Securities & Exchange Commission v. Kovzan

807 F. Supp. 2d 1024, 2011 U.S. Dist. LEXIS 85794, 2011 WL 3421327
CourtDistrict Court, D. Kansas
DecidedAugust 4, 2011
DocketCase No. 11-2017-JWL
StatusPublished
Cited by4 cases

This text of 807 F. Supp. 2d 1024 (Securities & Exchange Commission v. Kovzan) is published on Counsel Stack Legal Research, covering District Court, D. Kansas primary law. Counsel Stack provides free access to over 12 million legal documents including statutes, case law, regulations, and constitutions.

Bluebook
Securities & Exchange Commission v. Kovzan, 807 F. Supp. 2d 1024, 2011 U.S. Dist. LEXIS 85794, 2011 WL 3421327 (D. Kan. 2011).

Opinion

MEMORANDUM AND ORDER

JOHN W. LUNGSTRUM, District Judge.

In this case, the Securities Exchange Commission (“SEC”) has brought various claims against defendant Stephen M. Kovzan under the federal Securities Act of 1933 (“Securities Act”), 15 U.S.C. § 77a et seq., and the federal Securities Exchange Act of 1934 (“Exchange Act”), 15 U.S.C. § 78a et seq. The matter is presently before the Court on defendant’s motion to dismiss the amended complaint (Doc. # 23). For the reasons set forth below, the motion is granted in part and denied in part. The motion is granted with respect to Counts One, Two, Three, Four, and Nine to the extent they are based on the conduct alleged in Paragraph 50 of the amended complaint, and with respect to Count Six to the extent it is based on the conduct alleged in Paragraphs 55(b), 56(c), and 57 of the amended complaint; and those claims are hereby dismissed. The motion is denied in all other respects.

I. Background

Beginning in 2000, defendant served as Vice President of Financial Operations and as Chief Accounting Officer (“CAO”) at NIC Inc. (“NIC”), a company located in Olathe, Kansas. In August 2007, defendant became NIC’s Chief Financial Officer (“CFO”). Jeffery Fraser, one of NIC’s founders, served as NIC’s Chief Executive Officer (“CEO”) and Chairman of the Board of Directors from May 2002 until 2008.

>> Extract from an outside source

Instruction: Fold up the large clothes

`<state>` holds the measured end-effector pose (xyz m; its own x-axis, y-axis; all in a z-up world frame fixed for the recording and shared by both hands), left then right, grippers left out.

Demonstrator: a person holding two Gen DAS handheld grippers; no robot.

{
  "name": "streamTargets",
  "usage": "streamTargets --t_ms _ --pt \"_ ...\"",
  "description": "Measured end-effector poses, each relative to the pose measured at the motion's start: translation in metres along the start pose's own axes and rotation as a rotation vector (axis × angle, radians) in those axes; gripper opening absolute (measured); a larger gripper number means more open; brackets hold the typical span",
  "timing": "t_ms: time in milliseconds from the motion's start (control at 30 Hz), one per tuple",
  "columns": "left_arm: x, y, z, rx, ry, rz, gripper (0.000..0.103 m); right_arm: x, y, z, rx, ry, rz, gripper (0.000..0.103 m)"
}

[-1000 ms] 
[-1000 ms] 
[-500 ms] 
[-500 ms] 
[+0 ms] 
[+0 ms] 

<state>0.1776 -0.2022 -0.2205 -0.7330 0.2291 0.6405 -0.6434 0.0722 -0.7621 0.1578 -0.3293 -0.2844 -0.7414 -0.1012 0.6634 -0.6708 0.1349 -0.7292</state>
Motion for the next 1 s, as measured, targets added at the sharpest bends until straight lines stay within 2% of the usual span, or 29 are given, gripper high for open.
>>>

In this civil enforcement action, the SEC brings claims against defendant under the Securities Act and the Exchange Act, seeking civil money penalties, an injunction against further violations, a prohibition against defendant’s acting as an officer or director of a publicly-traded company, and disgorgement of any ill-gotten gains. The SEC’s claims are centered on its allegations that from 2002 to 2005 Mr. Fraser received over $1.18 million in perquisites [1029]*1029that were not reported by NIC as his income, including (a) the costs for Mr. Fraser to commute by private aircraft from his home in Wyoming to NIC’s headquarters in Kansas, and (b) reimbursements for other personal expenses, including for homes, vacations, cars, electronics, and other items. The SEC alleges that defendant was involved with the preparation and signing of public filings with the SEC from 2002 to 2006 that were materially false and misleading because they failed to disclose Mr. Fraser’s perquisites as income.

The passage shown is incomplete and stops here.